## Exercise data:
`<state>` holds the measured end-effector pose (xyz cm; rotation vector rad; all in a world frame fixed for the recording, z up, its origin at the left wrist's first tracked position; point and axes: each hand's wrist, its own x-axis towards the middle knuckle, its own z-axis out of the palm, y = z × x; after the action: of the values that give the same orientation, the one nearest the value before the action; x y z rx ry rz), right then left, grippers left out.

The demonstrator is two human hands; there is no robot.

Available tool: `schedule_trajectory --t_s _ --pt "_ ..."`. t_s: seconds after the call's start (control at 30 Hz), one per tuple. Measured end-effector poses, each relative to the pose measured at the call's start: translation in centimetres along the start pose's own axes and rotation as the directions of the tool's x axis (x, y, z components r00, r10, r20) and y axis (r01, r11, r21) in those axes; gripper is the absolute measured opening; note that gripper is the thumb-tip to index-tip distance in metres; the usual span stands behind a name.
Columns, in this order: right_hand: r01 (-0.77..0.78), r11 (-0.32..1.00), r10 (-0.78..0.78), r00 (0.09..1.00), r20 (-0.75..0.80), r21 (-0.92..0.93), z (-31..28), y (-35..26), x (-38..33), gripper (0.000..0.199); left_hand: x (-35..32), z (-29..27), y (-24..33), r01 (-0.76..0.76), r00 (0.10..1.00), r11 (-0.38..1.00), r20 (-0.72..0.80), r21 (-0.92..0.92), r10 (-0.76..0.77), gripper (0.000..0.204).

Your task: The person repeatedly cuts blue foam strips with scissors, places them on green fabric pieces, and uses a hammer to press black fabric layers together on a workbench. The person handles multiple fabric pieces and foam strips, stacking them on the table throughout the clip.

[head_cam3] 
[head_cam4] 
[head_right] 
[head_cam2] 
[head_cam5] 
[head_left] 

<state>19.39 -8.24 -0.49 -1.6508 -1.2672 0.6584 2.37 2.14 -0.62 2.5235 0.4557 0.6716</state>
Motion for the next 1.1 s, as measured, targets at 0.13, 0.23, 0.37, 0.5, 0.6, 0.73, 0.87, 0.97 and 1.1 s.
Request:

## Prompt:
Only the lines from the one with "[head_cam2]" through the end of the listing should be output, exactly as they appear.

## Response area:
[head_cam2] 
[head_cam5] 
[head_left] 

<state>19.39 -8.24 -0.49 -1.6508 -1.2672 0.6584 2.37 2.14 -0.62 2.5235 0.4557 0.6716</state>
Motion for the next 1.1 s, as measured, targets at 0.13, 0.23, 0.37, 0.5, 0.6, 0.73, 0.87, 0.97 and 1.1 s.
Request:

This completes the required output.